> [WHAT THIS TASK INVOLVES]
Transcribe the records below exactly.

[Stored records]
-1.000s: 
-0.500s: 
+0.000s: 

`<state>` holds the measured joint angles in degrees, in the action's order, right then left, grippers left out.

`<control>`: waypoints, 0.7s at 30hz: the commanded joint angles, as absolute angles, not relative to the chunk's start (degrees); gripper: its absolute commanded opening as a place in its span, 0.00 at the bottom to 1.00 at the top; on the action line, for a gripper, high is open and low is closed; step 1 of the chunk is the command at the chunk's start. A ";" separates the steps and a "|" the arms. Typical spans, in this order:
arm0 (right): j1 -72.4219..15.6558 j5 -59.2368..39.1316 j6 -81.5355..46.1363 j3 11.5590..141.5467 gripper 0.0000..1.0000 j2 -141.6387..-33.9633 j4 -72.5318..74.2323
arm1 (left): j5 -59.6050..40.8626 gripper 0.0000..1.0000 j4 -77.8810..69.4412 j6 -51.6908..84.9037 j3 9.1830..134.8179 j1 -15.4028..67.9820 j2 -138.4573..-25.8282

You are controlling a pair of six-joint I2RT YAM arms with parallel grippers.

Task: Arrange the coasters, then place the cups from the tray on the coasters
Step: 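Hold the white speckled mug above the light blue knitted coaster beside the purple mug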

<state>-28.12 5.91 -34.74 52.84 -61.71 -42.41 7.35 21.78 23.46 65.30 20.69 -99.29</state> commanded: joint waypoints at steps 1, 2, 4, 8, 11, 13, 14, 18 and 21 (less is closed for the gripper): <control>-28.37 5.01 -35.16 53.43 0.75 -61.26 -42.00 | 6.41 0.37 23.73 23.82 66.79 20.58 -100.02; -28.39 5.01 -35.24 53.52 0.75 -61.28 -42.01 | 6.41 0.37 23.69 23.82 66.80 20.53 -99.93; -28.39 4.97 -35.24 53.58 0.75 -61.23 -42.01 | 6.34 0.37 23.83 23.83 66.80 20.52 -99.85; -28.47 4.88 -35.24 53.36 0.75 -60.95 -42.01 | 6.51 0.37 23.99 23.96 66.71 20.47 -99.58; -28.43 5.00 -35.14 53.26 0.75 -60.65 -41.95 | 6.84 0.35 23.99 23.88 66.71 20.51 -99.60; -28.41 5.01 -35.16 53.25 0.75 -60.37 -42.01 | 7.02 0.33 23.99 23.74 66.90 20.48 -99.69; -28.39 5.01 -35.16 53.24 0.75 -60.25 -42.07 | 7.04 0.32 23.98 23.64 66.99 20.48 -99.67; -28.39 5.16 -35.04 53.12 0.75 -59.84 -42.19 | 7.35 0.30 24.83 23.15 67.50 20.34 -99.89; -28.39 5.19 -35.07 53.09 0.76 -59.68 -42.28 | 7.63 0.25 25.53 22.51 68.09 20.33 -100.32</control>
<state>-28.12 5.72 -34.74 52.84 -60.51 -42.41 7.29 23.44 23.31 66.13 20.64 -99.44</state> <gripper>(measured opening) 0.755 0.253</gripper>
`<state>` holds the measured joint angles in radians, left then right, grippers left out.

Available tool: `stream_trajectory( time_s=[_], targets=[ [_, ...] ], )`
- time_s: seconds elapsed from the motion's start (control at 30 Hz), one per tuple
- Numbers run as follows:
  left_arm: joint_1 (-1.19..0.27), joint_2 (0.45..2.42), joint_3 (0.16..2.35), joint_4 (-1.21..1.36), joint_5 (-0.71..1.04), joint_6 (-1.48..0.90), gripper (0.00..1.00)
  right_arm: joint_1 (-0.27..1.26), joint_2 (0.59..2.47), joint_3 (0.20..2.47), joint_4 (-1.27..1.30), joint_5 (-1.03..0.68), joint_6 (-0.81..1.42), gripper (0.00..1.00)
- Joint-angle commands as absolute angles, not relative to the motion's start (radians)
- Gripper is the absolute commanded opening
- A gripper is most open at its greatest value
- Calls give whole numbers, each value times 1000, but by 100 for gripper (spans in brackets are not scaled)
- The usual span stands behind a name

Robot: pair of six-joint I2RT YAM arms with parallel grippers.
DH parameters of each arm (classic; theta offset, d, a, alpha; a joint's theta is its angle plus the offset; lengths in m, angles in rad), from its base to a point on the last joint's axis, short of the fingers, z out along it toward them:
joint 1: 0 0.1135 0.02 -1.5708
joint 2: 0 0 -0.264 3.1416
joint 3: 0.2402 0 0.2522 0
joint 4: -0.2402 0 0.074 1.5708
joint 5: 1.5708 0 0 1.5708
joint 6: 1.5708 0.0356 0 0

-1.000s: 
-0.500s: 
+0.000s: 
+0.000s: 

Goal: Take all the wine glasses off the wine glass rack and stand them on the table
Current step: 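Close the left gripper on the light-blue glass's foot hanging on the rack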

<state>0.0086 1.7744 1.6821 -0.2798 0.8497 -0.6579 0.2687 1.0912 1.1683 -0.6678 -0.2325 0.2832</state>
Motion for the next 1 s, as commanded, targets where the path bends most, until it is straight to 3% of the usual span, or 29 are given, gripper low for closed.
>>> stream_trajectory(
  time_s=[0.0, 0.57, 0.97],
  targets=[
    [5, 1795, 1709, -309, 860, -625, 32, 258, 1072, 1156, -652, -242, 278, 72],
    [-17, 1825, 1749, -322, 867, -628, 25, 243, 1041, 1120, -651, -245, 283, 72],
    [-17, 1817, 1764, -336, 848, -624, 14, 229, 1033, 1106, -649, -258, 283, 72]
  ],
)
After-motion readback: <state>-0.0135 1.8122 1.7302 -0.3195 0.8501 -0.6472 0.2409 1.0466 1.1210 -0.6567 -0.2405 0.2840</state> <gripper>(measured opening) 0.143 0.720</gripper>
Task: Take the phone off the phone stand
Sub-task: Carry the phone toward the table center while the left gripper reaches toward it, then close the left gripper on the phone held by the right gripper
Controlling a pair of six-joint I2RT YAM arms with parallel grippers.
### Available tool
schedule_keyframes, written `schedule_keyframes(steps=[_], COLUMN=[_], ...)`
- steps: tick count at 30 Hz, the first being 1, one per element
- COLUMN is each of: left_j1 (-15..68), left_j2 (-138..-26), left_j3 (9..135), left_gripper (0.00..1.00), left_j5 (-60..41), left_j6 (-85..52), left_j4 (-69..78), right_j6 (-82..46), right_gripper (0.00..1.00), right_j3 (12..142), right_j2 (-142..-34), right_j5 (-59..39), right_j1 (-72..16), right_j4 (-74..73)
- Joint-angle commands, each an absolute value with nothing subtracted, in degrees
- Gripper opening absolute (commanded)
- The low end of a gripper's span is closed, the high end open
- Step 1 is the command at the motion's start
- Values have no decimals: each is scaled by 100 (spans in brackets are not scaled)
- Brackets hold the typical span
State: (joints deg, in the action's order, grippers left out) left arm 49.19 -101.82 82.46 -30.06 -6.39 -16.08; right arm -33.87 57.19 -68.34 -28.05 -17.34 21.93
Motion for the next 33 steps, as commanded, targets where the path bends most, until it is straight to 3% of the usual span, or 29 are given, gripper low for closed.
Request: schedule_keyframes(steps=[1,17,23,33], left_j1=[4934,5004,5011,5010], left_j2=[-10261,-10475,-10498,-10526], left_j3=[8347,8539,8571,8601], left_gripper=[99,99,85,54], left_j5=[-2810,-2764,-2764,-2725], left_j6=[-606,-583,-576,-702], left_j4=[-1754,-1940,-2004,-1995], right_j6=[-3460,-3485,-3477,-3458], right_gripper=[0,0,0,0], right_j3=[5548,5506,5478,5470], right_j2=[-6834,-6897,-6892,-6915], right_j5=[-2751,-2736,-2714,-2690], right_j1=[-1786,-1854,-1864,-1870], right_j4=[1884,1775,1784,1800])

> [EXERCISE RESULT]
-1.000s: 
-0.500s: 
+0.000s: 

`<state>` holds the measured joint angles in degrees, in the action's order, right then left, grippers left out.

`<control>`: waypoints, 0.7s at 30hz: the commanded joint angles, as absolute angles, not relative to the chunk's start (degrees); gripper: its absolute commanded opening as a place in its span, 0.00 at the bottom to 1.00 at the top; on the action line, for a gripper, high is open and low is closed; step 1 of the chunk is the command at the chunk's start. A ";" separates the steps and a "|" the arms. Typical spans, in this order:
arm0 (right): j1 -72.4219..15.6558 j5 -59.2368..39.1316 j6 -81.5355..46.1363 j3 11.5590..141.5467 gripper 0.0000..1.0000 j2 -141.6387..-33.9633 j4 -72.5318..74.2323
arm1 (left): j5 -59.6050..40.8626 gripper 0.0000..1.0000 j4 -77.8810..69.4412 j6 -51.6908..84.9037 j3 9.1830..134.8179 j1 -15.4028..67.9820 j2 -138.4573..-25.8282

You are controlling a pair of six-joint I2RT YAM arms with parallel grippers.

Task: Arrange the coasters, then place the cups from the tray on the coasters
Step: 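Hold the white speckled mug above the light blue knitted coaster beside the purple mug
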
<state>-28.12 5.91 -34.74 52.84 -61.71 -42.41 7.35 21.78 23.46 65.30 20.69 -99.29</state> commanded: joint waypoints at steps 1, 2, 4, 8, 11, 13, 14, 18 and 21 (less is closed for the gripper): <control>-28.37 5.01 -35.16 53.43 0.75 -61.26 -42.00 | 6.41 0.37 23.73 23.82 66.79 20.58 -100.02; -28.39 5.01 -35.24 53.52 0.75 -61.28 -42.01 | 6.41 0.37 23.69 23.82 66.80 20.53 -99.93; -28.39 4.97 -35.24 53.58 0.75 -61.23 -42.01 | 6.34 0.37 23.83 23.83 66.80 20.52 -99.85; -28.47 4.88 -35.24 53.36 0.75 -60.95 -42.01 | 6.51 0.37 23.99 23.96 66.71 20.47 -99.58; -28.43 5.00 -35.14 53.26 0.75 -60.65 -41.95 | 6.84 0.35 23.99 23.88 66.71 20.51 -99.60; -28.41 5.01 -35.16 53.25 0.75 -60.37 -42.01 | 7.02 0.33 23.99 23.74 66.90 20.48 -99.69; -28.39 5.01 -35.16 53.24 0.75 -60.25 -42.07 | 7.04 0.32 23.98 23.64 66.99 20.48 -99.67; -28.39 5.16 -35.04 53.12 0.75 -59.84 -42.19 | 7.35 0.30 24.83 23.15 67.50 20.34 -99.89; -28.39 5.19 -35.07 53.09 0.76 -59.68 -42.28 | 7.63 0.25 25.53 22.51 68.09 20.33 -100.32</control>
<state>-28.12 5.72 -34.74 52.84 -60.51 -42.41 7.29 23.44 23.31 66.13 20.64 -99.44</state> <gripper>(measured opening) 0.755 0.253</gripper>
`<state>` holds the measured joint angles in radians, left then right, grippers left out.

Available tool: `stream_trajectory( time_s=[_], targets=[ [_, ...] ], )`
- time_s: seconds elapsed from the motion's start (control at 30 Hz), one per tuple
- Numbers run as follows:
  left_arm: joint_1 (-1.19..0.27), joint_2 (0.45..2.42), joint_3 (0.16..2.35), joint_4 (-1.21..1.36), joint_5 (-0.71..1.04), joint_6 (-1.48..0.90), gripper (0.00..1.00)
  right_arm: joint_1 (-0.27..1.26), joint_2 (0.59..2.47), joint_3 (0.20..2.47), joint_4 (-1.27..1.30), joint_5 (-1.03..0.68), joint_6 (-0.81..1.42), gripper (0.00..1.00)
- Joint-angle commands as absolute angles, not relative to the motion's start (radians)
- Gripper is the absolute commanded opening
- A gripper is most open at its greatest value
- Calls give whole numbers, each value times 1000, but by 100 for gripper (spans in brackets are not scaled)
- The usual span stands behind a name

Robot: pair of six-joint I2RT YAM arms with parallel grippers.
DH parameters of each arm (classic; theta offset, d, a, alpha; a joint's theta is its angle plus the offset; lengths in m, angles in rad), from its base to a point on the last joint's axis, short of the fingers, z out along it toward them:
joint 1: 0 0.1135 0.02 -1.5708
joint 2: 0 0 -0.264 3.1416
joint 3: 0.2402 0 0.2522 0
joint 4: -0.2402 0 0.074 1.5708
joint 5: 1.5708 0 0 1.5708
joint 6: 1.5708 0.0356 0 0

-1.000s: 
-0.500s: 
+0.000s: 
+0.000s: 

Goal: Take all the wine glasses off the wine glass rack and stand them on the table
Current step: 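Close the left gripper on the light-blue glass's foot hanging on the rack
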
<state>0.0086 1.7744 1.6821 -0.2798 0.8497 -0.6579 0.2687 1.0912 1.1683 -0.6678 -0.2325 0.2832</state>
Motion for the next 1 s, as commanded, targets where the path bends most, until it is straight to 3% of the usual span, or 29 are given, gripper low for closed.
>>> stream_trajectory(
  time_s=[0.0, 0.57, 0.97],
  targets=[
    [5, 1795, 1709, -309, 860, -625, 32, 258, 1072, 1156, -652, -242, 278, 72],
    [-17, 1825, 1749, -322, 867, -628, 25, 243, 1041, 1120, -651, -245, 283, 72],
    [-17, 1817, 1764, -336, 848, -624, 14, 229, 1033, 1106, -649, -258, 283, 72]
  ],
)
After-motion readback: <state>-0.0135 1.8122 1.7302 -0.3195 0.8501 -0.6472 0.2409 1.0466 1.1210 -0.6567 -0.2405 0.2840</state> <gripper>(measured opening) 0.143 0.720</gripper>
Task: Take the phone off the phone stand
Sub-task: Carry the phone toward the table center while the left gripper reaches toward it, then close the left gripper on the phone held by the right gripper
Controlling a pair of six-joint I2RT YAM arms with parallel grippers.
### Available tool
schedule_keyframes, written `schedule_keyframes(steps=[_], COLUMN=[_], ...)`
- steps: tick count at 30 Hz, the first being 1, one per element
- COLUMN is each of: left_j1 (-15..68), left_j2 (-138..-26), left_j3 (9..135), left_gripper (0.00..1.00), left_j5 (-60..41), left_j6 (-85..52), left_j4 (-69..78), right_j6 (-82..46), right_gripper (0.00..1.00), right_j3 (12..142), right_j2 (-142..-34), right_j5 (-59..39), right_j1 (-72..16), right_j4 (-74..73)
- Joint-angle commands, each an absolute value with nothing subtracted, in degrees
- Gripper opening absolute (commanded)
- The low end of a gripper's span is closed, the high end open
- Step 1 is the command at the motion's start
- Values have no decimals: each is scaled by 100 (spans in brackets are not scaled)
- Brackets hold the typical span
State: (joints deg, in the action's order, grippers left out) left arm 49.19 -101.82 82.46 -30.06 -6.39 -16.08; right arm -33.87 57.19 -68.34 -28.05 -17.34 21.93
Motion for the next 33 steps, as commanded, targets where the path bends most, until it is straight to 3% of the usual span, or 29 are given, gripper low for closed.
Request: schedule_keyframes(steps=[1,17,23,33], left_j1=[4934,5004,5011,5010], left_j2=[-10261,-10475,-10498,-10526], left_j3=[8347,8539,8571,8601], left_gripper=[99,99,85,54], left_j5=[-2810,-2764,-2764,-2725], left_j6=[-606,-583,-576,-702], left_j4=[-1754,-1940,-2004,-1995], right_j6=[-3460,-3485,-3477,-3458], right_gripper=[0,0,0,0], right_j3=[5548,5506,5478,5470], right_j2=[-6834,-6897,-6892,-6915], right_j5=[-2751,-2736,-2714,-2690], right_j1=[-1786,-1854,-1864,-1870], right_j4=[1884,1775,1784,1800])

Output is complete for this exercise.